1. DTC Genomics has a huge PR machine that will trick papers into writing bull$hit headlines and false claims....I.E. you cannot trust a single thing published in the lay press about genetic studies EVER!!!!!


2. How does a study with 44 people get noteworthy accolades for proving that essentially a single gene variant, weak association, does nothing in terms of empowering patients.....IFF you accept that this study wasn't just noise......


3. The DTC companies offer THOUSANDS of these little polymorphisms......if the people with normal results can't remember that they are at "REDUCED" risk from ONE, how can we expect people to remember THOUSANDS.....BTW, this is essentially like telling a patient that if they eat a ONE cheeseburger from McDonalds on Tuesday July 16th that they are at risk of a heart attack in the next 5 years......Statistical Bull$hit with ZERO Veracity

4. People will cling to the tiny shred of suspect evidence of the 6 of 44 who quit smoking.......% had the GSTM1-Null genotype, which if you look at statistics is likely pure chance as 50% of the pop is NULL.......Hmm whats the odds of 5/6 being null....I can't believe they even mentioned this in their paper.....What a crock!!!!!


The Sherpa Says: Just because it is published in a journal doesn't make it Good Science. Hell, it doesn't always make it Science at all.......Shame on the press and the bloggers who hyped this piece of garbage.......

5 comments:

Red Herring said...

Agree. And how could an IRB allow it? And how could the editors accept it? Poorly trained and informed researchers wrap 'gornish' with the mantle of "it's a genetic study" and folks who should know better lose all semblance of analytic rigor. The lunatics are running the asylum.

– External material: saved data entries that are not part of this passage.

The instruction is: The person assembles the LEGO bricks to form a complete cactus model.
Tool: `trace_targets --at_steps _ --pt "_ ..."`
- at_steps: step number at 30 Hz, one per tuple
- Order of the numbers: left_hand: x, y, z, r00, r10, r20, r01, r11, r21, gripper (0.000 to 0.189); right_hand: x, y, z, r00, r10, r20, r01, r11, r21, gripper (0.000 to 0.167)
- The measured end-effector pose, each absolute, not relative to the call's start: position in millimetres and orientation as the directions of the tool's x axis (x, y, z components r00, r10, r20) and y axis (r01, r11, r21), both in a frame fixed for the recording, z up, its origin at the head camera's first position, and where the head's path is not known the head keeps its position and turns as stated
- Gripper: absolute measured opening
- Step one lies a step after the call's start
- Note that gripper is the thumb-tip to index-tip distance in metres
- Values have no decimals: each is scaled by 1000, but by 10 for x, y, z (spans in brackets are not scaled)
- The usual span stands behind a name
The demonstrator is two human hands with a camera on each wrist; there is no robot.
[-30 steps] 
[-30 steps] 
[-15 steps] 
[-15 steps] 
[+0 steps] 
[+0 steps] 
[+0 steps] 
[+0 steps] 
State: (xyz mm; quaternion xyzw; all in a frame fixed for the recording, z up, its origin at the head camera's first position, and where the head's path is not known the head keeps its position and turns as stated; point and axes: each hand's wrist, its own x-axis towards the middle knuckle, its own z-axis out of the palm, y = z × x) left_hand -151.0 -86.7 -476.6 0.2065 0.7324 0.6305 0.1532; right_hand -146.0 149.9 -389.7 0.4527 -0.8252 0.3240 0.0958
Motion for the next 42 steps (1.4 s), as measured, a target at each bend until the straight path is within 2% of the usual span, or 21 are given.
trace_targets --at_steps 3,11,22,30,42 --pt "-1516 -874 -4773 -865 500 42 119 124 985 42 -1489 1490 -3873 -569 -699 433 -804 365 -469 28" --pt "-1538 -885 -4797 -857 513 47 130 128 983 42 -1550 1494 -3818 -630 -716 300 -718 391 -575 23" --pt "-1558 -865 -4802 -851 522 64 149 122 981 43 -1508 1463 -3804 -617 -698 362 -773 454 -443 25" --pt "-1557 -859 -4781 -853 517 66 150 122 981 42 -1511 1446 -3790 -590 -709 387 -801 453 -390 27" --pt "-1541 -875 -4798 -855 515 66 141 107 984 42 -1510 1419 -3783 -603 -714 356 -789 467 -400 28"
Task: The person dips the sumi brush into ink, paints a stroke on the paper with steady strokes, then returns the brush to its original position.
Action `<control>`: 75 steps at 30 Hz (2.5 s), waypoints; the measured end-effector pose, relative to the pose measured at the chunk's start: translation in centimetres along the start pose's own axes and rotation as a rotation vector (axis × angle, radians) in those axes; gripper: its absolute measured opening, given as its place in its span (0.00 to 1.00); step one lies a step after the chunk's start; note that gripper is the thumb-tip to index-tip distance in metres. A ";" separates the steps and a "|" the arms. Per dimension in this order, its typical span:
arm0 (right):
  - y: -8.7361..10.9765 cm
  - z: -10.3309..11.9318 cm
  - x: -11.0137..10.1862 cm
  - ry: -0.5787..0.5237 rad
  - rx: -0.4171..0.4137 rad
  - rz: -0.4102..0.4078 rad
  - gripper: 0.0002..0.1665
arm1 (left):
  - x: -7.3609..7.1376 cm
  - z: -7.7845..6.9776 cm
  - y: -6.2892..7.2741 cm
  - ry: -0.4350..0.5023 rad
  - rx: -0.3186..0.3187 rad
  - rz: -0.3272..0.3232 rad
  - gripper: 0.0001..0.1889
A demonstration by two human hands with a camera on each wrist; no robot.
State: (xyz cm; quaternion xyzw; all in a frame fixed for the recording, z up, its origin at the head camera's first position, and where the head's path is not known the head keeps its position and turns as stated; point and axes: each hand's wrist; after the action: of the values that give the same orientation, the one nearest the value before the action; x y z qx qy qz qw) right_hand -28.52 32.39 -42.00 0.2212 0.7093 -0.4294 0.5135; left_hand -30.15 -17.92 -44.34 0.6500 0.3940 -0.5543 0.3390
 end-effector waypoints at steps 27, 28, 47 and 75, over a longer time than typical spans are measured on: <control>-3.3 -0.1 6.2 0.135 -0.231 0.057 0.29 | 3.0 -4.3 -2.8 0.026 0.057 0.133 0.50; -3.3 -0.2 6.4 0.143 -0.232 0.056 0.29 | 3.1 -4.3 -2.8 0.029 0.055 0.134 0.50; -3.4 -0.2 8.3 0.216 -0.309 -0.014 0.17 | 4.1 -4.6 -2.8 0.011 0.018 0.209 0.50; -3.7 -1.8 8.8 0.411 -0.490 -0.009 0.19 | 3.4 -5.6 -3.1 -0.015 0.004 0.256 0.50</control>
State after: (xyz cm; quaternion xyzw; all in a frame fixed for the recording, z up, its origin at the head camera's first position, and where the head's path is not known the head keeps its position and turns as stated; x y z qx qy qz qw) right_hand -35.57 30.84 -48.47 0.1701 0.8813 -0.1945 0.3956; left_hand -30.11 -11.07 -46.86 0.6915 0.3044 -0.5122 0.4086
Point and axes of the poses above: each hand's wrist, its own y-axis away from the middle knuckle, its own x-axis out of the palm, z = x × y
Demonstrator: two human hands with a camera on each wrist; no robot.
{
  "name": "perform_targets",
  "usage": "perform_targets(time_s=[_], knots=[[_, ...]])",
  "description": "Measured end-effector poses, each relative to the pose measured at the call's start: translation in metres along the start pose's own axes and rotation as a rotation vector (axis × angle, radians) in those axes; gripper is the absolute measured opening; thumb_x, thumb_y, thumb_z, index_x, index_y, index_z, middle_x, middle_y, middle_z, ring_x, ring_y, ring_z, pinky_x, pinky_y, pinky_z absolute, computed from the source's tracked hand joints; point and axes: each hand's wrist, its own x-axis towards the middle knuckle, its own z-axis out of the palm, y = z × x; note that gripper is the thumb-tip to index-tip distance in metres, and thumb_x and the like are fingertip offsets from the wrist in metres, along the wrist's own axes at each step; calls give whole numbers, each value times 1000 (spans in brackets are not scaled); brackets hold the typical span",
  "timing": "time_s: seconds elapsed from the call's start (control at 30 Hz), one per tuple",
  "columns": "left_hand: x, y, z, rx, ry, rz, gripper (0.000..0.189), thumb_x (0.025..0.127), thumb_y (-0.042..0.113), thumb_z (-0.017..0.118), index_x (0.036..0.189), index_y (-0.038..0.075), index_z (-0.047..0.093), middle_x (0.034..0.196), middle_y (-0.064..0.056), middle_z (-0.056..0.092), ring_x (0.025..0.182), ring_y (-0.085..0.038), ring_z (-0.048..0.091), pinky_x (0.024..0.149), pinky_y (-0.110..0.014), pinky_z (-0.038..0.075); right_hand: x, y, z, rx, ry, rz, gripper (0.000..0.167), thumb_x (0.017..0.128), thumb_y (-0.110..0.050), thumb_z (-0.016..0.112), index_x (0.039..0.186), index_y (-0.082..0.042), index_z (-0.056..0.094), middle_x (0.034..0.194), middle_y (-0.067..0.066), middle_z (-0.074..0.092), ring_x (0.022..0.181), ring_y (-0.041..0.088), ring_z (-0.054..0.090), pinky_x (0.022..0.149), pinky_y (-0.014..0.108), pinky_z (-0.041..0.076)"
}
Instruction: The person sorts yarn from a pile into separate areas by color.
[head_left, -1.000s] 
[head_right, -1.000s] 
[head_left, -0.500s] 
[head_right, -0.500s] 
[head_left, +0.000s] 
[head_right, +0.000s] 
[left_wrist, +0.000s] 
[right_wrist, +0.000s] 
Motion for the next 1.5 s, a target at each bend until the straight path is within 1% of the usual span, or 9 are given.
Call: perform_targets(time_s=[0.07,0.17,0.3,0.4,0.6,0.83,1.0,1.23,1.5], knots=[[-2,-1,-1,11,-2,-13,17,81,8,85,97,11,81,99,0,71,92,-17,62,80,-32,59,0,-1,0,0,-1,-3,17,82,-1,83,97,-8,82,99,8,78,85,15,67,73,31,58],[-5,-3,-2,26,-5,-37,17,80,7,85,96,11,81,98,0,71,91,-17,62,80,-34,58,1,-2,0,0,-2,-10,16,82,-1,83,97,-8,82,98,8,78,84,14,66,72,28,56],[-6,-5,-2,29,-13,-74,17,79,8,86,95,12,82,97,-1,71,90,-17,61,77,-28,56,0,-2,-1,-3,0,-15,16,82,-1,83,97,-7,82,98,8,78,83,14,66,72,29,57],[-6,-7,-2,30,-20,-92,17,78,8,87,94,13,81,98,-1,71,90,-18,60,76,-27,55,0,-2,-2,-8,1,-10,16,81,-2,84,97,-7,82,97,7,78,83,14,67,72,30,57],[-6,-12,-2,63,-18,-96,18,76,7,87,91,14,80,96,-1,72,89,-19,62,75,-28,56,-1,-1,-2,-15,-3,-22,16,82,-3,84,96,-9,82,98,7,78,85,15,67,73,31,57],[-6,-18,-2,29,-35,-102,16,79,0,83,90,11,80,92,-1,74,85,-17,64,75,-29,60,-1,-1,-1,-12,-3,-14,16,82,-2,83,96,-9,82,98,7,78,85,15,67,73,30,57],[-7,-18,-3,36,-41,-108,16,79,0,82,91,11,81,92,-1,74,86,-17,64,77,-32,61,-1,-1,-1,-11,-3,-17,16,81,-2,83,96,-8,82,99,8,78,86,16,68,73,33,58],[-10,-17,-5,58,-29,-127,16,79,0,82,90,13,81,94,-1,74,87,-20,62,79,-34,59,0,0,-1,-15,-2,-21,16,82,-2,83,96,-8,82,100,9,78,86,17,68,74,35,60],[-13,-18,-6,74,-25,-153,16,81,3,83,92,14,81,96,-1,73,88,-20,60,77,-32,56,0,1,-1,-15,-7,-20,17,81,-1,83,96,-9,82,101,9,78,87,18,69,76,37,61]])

Molecular Creativity said...

Data is data-trumps theory/ideas. It is starting point and should be questioned. Nice to read ongoing ideas/opinions but data guides us on doing no harm while attempting to make life healthier-not money driven for some.

Steve Murphy MD said...

@David,
Have you ever heard of GIGO?

John C said...

But, this is a PILOT study; to me it only tells me if a research or formal study should be persued.

Steve Murphy MD said...

When should study NOT be pursued? Not an excuse to publish beach trash and submit PR.